__Try it__. Reproduce, please, only the lines from the first line below to the line containing "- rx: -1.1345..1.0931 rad", inclusive.

__Data provided__.

BEGIN

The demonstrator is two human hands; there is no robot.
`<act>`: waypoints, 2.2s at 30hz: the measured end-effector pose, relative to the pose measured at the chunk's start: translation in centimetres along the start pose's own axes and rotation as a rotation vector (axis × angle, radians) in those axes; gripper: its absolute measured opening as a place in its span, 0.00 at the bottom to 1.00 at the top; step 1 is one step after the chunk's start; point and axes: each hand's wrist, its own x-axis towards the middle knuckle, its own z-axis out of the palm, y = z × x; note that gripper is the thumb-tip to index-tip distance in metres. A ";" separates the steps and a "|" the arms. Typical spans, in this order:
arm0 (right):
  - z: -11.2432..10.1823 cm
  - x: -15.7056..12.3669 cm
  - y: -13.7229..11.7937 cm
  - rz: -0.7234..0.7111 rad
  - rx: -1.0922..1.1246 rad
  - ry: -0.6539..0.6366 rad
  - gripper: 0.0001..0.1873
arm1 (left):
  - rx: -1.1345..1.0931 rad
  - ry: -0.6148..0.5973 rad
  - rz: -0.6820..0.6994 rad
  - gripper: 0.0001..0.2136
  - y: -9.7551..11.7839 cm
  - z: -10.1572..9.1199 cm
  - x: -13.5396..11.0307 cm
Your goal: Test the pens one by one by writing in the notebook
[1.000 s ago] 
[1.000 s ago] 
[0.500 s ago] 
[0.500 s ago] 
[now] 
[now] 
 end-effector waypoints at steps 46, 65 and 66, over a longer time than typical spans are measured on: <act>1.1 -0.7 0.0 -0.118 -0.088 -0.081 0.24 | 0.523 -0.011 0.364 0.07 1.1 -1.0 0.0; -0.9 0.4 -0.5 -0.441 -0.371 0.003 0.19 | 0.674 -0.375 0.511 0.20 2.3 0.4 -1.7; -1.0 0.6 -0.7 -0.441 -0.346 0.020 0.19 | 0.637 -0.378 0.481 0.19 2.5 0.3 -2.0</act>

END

__Answer for this exercise__.
The demonstrator is two human hands; there is no robot.
`<act>`: waypoints, 2.2s at 30hz: the measured end-effector pose, relative to the pose measured at the chunk's start: translation in centimetres along the start pose's own axes and rotation as a rotation vector (axis × angle, radians) in those axes; gripper: its absolute measured opening as a place in its span, 0.00 at the bottom to 1.00 at the top; step 1 is one step after the chunk's start; point and axes: each hand's wrist, its own x-axis towards the middle knuckle, its own z-axis out of the palm, y = z × x; note that gripper is the thumb-tip to index-tip distance in metres. A ";" separates the steps and a "|" the arms. Typical spans, in this order:
arm0 (right):
  - z: -11.2432..10.1823 cm
  - x: -15.7056..12.3669 cm
  - y: -13.7229..11.7937 cm
  - rz: -0.7234..0.7111 rad
  - rx: -1.0922..1.1246 rad
  - ry: -0.6539..0.6366 rad
  - gripper: 0.0001..0.1873
arm1 (left):
  - rx: -1.1345..1.0931 rad

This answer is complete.